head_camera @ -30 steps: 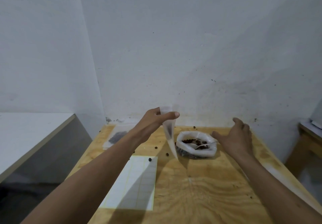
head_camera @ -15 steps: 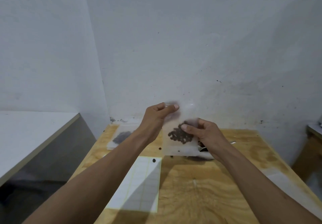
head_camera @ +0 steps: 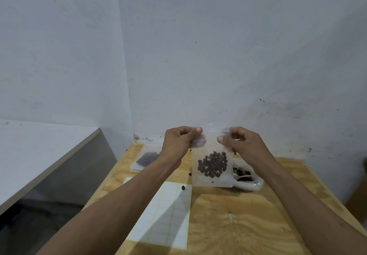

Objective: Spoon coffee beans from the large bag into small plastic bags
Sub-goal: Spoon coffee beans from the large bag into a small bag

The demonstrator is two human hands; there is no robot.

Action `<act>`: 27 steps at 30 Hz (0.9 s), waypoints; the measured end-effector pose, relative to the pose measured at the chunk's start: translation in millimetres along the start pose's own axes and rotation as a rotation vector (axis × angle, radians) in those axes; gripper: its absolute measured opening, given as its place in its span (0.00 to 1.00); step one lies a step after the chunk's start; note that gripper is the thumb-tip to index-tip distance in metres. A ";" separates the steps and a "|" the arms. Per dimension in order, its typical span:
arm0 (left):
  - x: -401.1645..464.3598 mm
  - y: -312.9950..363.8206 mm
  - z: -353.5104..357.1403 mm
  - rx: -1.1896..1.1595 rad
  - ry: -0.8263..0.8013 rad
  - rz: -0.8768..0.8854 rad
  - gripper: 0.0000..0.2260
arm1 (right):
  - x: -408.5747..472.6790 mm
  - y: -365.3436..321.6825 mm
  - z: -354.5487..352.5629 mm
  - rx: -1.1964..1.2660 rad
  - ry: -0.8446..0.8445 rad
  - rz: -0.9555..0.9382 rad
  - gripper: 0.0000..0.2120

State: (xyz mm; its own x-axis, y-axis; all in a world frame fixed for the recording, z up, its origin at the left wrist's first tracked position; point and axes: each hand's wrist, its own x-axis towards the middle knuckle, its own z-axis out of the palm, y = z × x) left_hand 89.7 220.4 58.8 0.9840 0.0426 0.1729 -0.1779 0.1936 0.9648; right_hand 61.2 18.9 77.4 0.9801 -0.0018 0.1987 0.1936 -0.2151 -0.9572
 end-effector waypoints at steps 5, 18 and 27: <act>-1.5 3.2 -1.4 0.092 -0.009 0.050 0.08 | 10.2 -16.6 5.3 -0.086 -0.041 -0.024 0.11; -4.5 7.0 -8.3 0.187 -0.027 0.084 0.08 | 20.2 -31.6 22.2 -0.259 -0.190 -0.018 0.06; -0.1 3.3 -23.0 0.228 -0.012 0.050 0.09 | 17.7 -24.1 12.2 -0.258 -0.196 0.034 0.04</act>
State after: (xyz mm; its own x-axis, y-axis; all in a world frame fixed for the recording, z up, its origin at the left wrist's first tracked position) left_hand 88.8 243.5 57.4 0.9743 0.0348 0.2226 -0.2214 -0.0350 0.9745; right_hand 74.4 36.0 101.4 0.9805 0.1696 0.0991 0.1676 -0.4587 -0.8727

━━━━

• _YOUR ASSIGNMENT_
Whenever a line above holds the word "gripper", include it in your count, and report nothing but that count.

• _RESPONSE TO THIS EXERCISE_
3